Dear First Baptist Church,

Last Sunday, you as a church graciously honored me for ten years of service. You also gave me a generous gift. Thank you for your kindness. 

Your gift prodded me to search “ten years” in the Bible, yielding some interesting results. After ten years in Canaan, Sarai gave Hagar as a wife to Abram (Gen 16:3). After ten years in Moab, Orpah and Ruth lost their husbands (Ruth 1:4). Ten years is how long Elon judged, Menahem reigned, and Asa enjoyed rest in Israel (Judg 12:11; 2 Kgs 15:17; 2 Chr 14:1; cf. 16:13). That’s every explicit reference to “ten years” that I could find.

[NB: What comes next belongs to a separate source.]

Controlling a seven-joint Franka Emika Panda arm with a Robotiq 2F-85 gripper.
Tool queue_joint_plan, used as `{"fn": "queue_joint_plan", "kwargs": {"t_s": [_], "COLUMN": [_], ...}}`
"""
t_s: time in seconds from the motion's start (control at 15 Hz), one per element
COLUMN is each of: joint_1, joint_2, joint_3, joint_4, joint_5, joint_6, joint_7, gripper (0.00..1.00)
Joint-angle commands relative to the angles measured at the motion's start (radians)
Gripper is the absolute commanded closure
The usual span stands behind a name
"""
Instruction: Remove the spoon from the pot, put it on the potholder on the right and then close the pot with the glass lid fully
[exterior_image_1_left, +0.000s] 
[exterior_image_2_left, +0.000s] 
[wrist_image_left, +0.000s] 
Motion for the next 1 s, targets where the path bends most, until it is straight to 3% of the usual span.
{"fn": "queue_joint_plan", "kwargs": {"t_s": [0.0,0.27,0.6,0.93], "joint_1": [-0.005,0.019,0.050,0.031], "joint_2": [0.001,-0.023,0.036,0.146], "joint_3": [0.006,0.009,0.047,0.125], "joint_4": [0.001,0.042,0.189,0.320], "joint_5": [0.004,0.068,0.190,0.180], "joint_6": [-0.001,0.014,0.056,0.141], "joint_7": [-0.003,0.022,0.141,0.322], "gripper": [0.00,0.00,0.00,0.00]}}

A search for “ten,” “tens,” “tenth,” or “tenths” brought so many results that I can only mention a few. God gave Egypt ten plagues (Exod 7–12) and then gave Israel ten commandments (Exod 34:28; cf. 20:1–17). Several features in the tabernacle and temple were counted or measured in tens (Exod 26:1, 16; 36:8, 21; 38:12; 1 Kgs 6:3, 23, 24, 25, 26; 7:10, 23, 24, 27, 37, 38, 43). Tithes were in tenths (Gen 14:20; 28:22; Exod 29:40; Lev 5:11; 6:20; 14:21), and every tenth animal was holy to the Lord (Lev 27:32).

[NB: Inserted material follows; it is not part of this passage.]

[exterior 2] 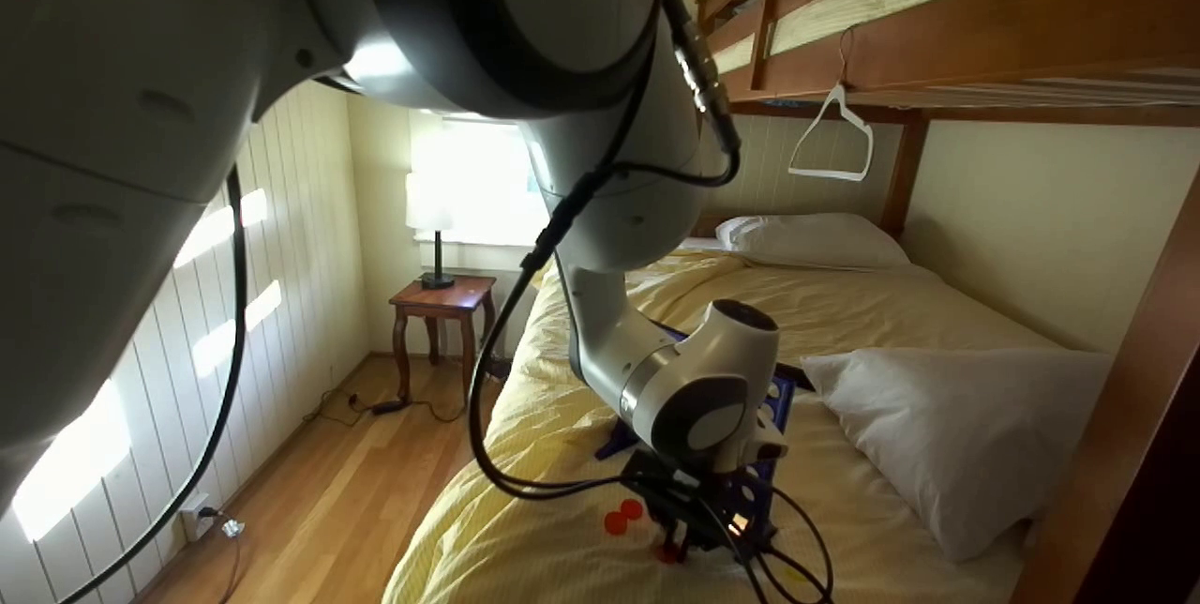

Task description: Put one orange disc in the blue board

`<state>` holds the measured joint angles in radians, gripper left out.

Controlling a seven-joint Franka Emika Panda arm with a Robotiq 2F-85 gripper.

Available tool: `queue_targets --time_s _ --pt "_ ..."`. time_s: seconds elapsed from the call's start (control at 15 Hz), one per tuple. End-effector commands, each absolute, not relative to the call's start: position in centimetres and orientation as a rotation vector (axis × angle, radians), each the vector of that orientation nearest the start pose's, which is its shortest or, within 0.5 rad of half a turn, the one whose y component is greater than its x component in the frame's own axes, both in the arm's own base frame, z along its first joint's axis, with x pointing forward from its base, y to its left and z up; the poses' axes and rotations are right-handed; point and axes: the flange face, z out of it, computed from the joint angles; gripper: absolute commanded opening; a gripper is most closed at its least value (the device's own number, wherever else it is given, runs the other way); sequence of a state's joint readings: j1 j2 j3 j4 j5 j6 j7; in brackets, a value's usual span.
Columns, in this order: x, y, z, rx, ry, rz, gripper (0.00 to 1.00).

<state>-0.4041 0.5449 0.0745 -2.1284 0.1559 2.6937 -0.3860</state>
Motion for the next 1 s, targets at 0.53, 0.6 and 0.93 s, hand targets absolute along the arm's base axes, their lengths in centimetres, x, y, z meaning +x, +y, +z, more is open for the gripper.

Jesus healed ten lepers (Luke 17:12) and told parables with tens—virgins, talents, silver coins, servants, minas, cities (Matt 25:1, 28; Luke 15:8, 17:12; 19:13, 18). John saw that the church in Smyrna would suffer ten days, a tenth of Jerusalem would fall, and the dragon and the beast would have ten horns, representing ten kings (Rev 2:10; 11:13; 13:1; 17:12). 

Oh, and, God made us with ten fingers and ten toes. Thinking theologically, that was apparently a fitting number of fingers and toes for our Lord Jesus Christ.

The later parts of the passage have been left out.